Смешение поэта с реалистом (для краткости удерживаем термин "Нового времени"), по-нашему, психологическая ошибка. Ведь и игрушечный царь не вечно шествует в триумфе, а, подходя к молочной кашке или мягкой булке, превращается в самого несомненного реалиста. Если бы желающие во что бы то ни стало осудить нас как поэта сказали, что наши стихотворения гроша не стоят, потому что в них одна неправда, ибо мы не способны ни взлетать ракетой на воздух, ни уносить кого-либо на ковре-самолете и т. д., то против такой истины мы не нашли бы ни малейшего возражения, но привели бы в свое оправдание нечто совершенно другое. Для передачи своих мыслей разум человеческий довольствуется разговорною и быстрою речью, причем всякое пение является уже излишним украшением, овладевающим под конец делом взаимного общения до того, что, упраздняя первобытный центр тяжести, состоявший в передаче мысли, создает новый центр для передачи чувства. Эта волшебная, но настоятельная замена одного другим происходит непрестанно в жизни не только человека, но даже певчих птиц. Над новорожденным поют, поют при апогее его развития, на свадьбе, поют и при его погребении; поют, идя с тяжелой денной работы, поют солдаты, возвращаясь с горячего учения, а иногда идя на штурм. Реальность песни заключается не в истине высказанных мыслей, а в истине выраженного чувства. Если песня бьет по сердечной струне слушателя, то она истинна и права. В противном случае она ненужная парадная форма будничной мысли. Вот что можем мы сказать в защиту поэзии. Но если бы, с другой стороны, кто-либо стал укорять земского деятеля в мечтательности, мы не нашли бы ни одного слова в извинение, так как все практические мероприятия должны основываться на опыте, а не на фантазиях.
<1891>
VII
ИЗ ПИСЕМ
- Было время, когда, ища занятий по окончании службы, я пристрастился к токарной работе, и тут я и от мастеров, и на опыте ознакомился с деревом и его слоями, дозволяющими работу по струям, а не против них.

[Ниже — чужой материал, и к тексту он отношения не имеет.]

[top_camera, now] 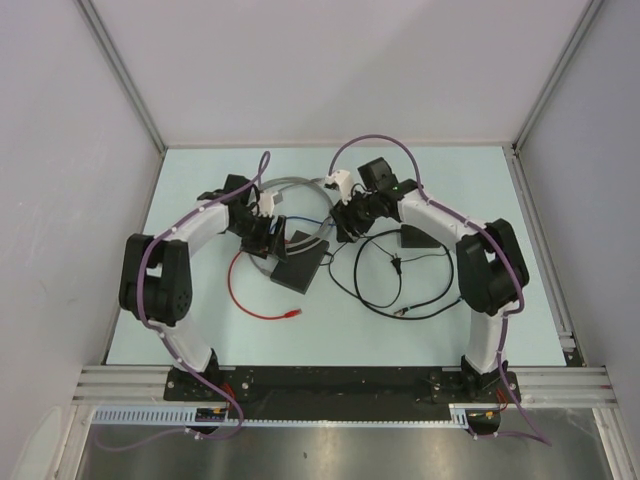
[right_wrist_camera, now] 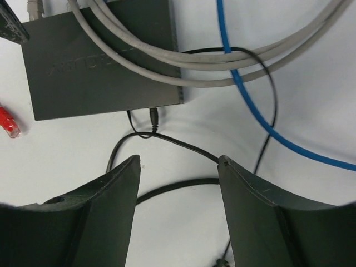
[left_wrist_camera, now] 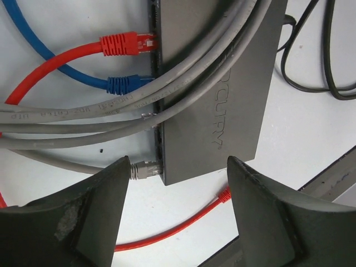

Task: Pull the plug from the switch port

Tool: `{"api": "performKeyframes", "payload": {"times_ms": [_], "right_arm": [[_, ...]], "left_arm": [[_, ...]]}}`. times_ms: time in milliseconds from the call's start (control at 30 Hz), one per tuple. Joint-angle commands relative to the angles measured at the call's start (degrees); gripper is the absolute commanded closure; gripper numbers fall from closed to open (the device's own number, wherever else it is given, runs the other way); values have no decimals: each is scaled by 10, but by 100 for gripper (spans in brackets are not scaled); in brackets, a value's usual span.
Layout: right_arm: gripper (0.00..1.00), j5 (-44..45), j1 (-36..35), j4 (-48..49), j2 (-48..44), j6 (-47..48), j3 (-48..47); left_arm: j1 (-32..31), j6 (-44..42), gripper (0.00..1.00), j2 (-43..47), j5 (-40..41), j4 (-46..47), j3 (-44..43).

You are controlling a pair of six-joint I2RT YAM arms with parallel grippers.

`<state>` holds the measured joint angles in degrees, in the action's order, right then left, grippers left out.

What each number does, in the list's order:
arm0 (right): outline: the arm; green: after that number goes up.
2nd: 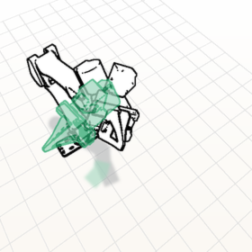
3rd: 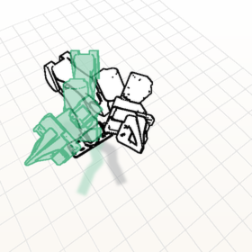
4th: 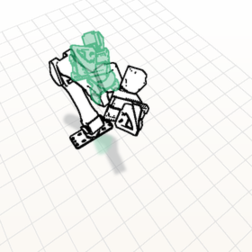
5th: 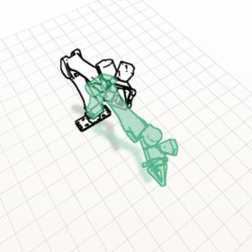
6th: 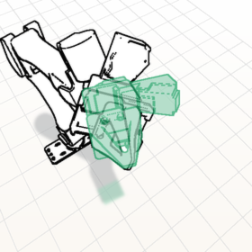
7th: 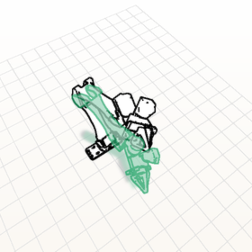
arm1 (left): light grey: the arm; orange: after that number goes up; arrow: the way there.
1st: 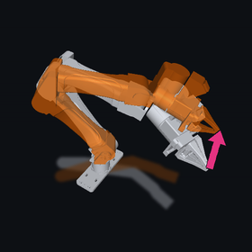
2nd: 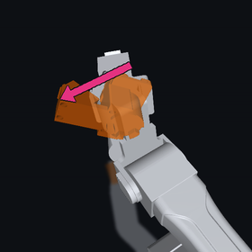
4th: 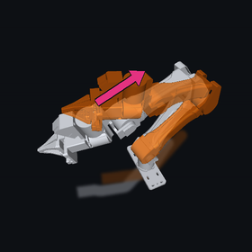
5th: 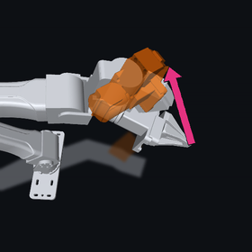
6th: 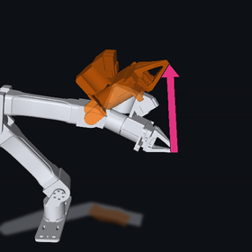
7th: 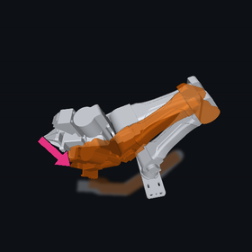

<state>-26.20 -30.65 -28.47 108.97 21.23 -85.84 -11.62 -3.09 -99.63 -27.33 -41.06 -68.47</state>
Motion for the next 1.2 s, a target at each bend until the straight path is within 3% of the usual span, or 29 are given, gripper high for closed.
{"api": "performKeyframes", "payload": {"times_ms": [0,167,533,600,733,833,1167], "right_arm": [[37,-29,-15,8,14,-38,-25],[36,-21,-18,3,18,-44,-35],[35,-12,-20,-5,22,-38,-29],[35,-9,-20,-6,24,-34,-28],[43,4,-16,-8,35,-1,-16],[47,-2,-2,0,55,-5,-10],[57,13,17,61,107,-60,-16]], "left_arm": [[-5,-5,26,-17,10,4,-25],[-10,-9,38,-36,-14,-13,-27],[-49,-8,47,-63,-61,-14,-33],[-53,-7,47,-63,-55,-18,-40],[-50,-14,34,-43,-3,-50,-46],[-44,-36,27,-39,-12,-112,-69],[-41,-22,29,-5,-68,-88,-77]]}}
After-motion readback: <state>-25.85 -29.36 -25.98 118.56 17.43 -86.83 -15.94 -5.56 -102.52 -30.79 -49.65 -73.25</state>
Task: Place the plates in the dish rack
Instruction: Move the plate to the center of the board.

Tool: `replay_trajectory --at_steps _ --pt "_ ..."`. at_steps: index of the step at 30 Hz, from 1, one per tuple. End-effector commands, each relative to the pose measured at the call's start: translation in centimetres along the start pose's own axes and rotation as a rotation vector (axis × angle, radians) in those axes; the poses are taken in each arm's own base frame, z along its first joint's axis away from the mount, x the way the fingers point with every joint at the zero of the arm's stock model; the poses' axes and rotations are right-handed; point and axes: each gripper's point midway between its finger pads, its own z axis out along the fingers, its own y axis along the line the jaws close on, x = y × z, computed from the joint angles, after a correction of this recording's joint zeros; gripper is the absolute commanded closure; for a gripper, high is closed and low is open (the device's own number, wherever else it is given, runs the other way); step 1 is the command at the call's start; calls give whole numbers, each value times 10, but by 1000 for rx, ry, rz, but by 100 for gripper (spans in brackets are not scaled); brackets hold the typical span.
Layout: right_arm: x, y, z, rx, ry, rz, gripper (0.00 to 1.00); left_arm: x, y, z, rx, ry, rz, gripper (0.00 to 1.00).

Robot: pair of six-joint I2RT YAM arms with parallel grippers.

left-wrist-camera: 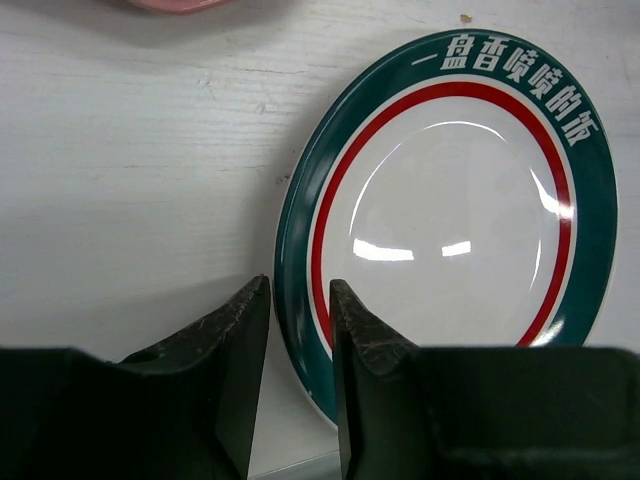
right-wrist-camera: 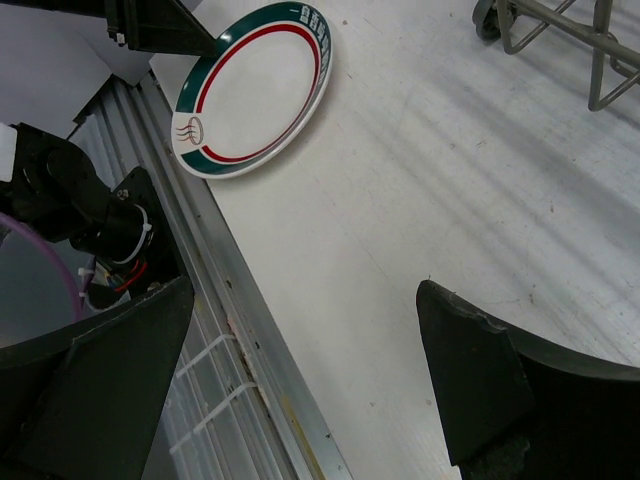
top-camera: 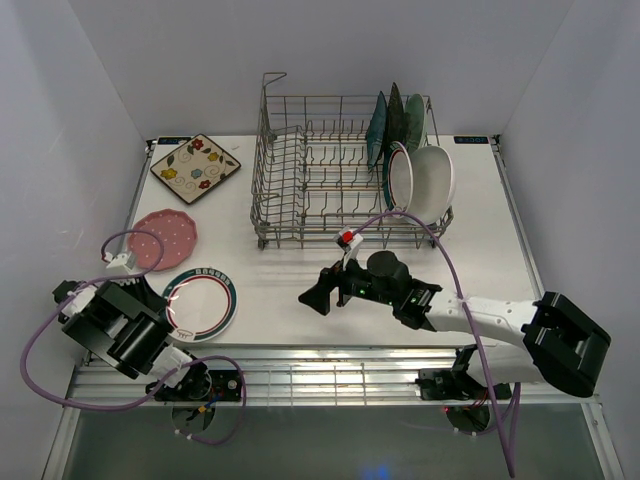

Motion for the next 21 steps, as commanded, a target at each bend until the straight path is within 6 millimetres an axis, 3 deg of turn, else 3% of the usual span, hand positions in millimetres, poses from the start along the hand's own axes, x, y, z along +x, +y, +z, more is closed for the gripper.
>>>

То же самое происходит и со стихотворством. Выбирая даже самый благодарный материал, необходимо строго, художественным чутьем прозреть ту цельную и красивую фигуру, которую желательно воспроизвести; при этом излишний материал, как бы красиво извилист он ни был, должен быть немилосердно отрезаем. Тут поневоле вспоминаешь слова Платона, обращенные к царственному ученику Дионисию, что "для царей нет особенной, более легкой математики". А как поэтическое ремесло находится в том же безотносительном положении, то я с величайшей благодарностью припоминаю, что муза моя, во все время пятидесятилетней деятельности, никогда не оставалась без сторонних, добрых, но нередко беспощадно придирчивых пестунов; даже в настоящее время я не решаюсь ничего печатать без одобрения Влад. Серг. Соловьева и Ник. Ник. Страхова. Последний особенно строг и не пропускает мне ни малейшего изъяна. <...>
Едва ли я ошибусь, сказавши, что свободное искусство, не взирая на прекрасный и, по-видимому, благодарный материал, требует от возникающего произведения собственного raison d'etre {разумное основание (фр.